November 2020 (last update: May 2022)

The ML lifecycle is an iterative and repetitive process that involves changing models over time and learning from new data. As ML applications gain popularity, organizations are building new and better applications for a wide range of use cases including optimized email campaigns, forecasting tools, recommendation engines, self-driving vehicles, virtual personal assistants, and more. While operational and pipelining processes vary greatly across projects and organizations, the processes contain commonalities across use cases.

This solution helps you streamline and enforce architecture best practices by providing an extendable framework for managing ML pipelines for Amazon Web Services (AWS) ML services and third-party services. The solution’s template allows you to train models, upload trained models, configure the orchestration of the pipeline, initiate the start of the deployment process, move models through different stages of deployment, and monitor the successes and failures of the operations. The solution also provides a pipeline for building and registering Docker images for custom algorithms that can be used for model deployment on an Amazon SageMaker endpoint.

You can use batch and real-time data inferences to configure the pipeline for your business context. This solution increases your team’s agility and efficiency by allowing them to repeat successful processes at scale.

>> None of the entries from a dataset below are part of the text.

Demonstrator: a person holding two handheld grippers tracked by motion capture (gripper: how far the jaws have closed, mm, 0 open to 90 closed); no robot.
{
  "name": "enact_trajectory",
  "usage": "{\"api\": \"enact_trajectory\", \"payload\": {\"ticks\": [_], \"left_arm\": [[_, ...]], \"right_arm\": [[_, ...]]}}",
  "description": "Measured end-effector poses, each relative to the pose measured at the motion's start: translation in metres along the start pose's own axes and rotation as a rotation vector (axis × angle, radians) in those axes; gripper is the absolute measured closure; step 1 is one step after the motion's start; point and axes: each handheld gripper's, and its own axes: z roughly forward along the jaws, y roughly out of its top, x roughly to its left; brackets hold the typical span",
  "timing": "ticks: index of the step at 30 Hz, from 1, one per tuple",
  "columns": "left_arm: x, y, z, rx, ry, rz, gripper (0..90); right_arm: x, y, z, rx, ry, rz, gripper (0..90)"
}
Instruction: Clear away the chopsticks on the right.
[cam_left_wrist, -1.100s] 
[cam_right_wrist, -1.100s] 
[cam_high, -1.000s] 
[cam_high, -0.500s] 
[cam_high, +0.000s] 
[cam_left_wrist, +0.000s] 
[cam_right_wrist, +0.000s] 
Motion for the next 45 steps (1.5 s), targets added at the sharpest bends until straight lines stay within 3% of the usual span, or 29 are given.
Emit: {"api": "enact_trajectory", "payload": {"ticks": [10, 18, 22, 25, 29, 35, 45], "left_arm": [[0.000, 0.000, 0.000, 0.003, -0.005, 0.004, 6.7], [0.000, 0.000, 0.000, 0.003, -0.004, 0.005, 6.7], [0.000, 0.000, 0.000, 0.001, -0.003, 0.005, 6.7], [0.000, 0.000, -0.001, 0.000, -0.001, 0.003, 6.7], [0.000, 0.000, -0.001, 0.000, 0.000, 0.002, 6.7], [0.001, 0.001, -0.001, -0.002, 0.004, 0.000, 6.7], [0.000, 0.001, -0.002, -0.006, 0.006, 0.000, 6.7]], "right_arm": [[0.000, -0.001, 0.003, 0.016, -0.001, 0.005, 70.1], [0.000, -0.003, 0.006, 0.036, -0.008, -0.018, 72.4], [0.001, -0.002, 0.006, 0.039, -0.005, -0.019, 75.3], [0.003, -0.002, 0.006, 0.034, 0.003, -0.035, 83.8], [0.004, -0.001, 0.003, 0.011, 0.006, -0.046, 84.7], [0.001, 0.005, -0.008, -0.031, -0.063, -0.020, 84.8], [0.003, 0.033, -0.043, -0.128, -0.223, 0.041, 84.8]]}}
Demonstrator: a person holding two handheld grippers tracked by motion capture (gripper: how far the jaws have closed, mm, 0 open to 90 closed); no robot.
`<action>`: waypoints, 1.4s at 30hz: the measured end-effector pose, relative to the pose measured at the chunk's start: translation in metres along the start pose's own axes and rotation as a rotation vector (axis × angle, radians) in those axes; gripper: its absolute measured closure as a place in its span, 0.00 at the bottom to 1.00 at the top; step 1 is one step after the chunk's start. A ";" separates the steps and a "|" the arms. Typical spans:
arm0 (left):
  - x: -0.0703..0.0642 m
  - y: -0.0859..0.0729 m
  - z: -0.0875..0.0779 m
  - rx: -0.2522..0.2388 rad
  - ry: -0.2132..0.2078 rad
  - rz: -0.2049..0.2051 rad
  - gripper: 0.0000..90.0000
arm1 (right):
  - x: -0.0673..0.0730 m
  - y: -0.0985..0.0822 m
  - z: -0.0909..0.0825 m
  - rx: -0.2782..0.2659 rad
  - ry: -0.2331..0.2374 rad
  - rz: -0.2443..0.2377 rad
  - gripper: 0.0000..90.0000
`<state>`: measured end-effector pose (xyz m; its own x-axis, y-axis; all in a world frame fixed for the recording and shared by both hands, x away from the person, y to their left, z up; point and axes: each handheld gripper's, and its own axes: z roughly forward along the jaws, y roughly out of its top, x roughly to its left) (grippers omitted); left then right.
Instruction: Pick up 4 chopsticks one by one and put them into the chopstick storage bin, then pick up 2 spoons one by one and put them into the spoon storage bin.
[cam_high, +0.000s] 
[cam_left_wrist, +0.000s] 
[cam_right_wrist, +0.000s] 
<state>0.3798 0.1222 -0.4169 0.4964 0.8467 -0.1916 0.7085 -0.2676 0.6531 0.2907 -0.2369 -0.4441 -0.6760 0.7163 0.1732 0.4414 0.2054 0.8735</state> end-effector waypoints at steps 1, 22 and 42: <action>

This solution provides the following key features:

  • A preconfigured pipeline initiated through an API call or a Git repository

  • Model training using Amazon SageMaker built-in algorithms and training job, hyperparameter tuning job, or autopilot job

  • A trained model deployed with an inference endpoint

  • Monitoring for deployed machine learning models and detection of any deviation in data quality, model quality, model bias, and/or model explainability

  • Support for running your own integration tests to ensure that the deployed model meets expectations

  • Provisioning multiple environments to support your ML model’s life cycle

  • Multi-account support for bring-your-own-model (BYOM) and model monitor pipelines

  • Building and registering Docker images for custom algorithms that can be used for model deployment on an SageMaker endpoint

  • The option to use SageMaker model registry to deploy versioned models

  • User notification of the pipeline outcome though SMS or email

The MLOps Workload Orchestrator solution currently offers 12 pipelines:

  • One pipeline to train ML models using SageMaker built-in algorithms and SageMaker training job

  • One pipeline to train ML models using SageMaker built-in algorithms and SageMaker hyperparameter tuning job

  • One pipeline to train ML models using SageMaker built-in algorithms and SageMaker autopilot job

  • Two BYOM real-time inference pipelines for ML models trained using both SageMaker built-in algorithms and custom algorithms

  • Two BYOM batch transform pipelines for ML models trained using both SageMaker built-in algorithms and custom algorithms

  • One custom algorithm image builder pipeline that can be used to build and register Docker images in Amazon Elastic Container Registry (Amazon ECR) for custom algorithms

  • Four model monitor pipelines to continuously monitor the quality of deployed machine learning models by the real-time inference pipeline and alerts for any deviations in data quality, model quality, model bias, and/or model explainability

To support multiple use cases and business needs, this solution provides two AWS CloudFormation templates for single account and multi-account deployments.

  • Template option 1 – Single account: Use the single-account template to deploy all of the solution’s pipelines in the same AWS account. This option is suitable for experimentation, development, and/or small-scale production workloads.

  • Template option 2 – Multi-account: Use the multi-account template to provision multiple environments (for example, development, staging, and production) across different AWS accounts, which improves governance and increases security and control of the ML pipeline’s deployment, provides safe experimentation and faster innovation, and keeps production data and workloads secure and available to ensure business continuity.

This implementation guide describes architectural considerations and configuration steps for deploying MLOps Workload Orchestrator in the AWS Cloud. It includes links to an AWS CloudFormation template that launches and configures the AWS services required to deploy this solution using AWS best practices for security and availability.

The solution is intended for IT infrastructure architects, machine learning engineers, data scientists, developers, DevOps, data analysts, and marketing technology professionals who have practical experience architecting in the AWS Cloud.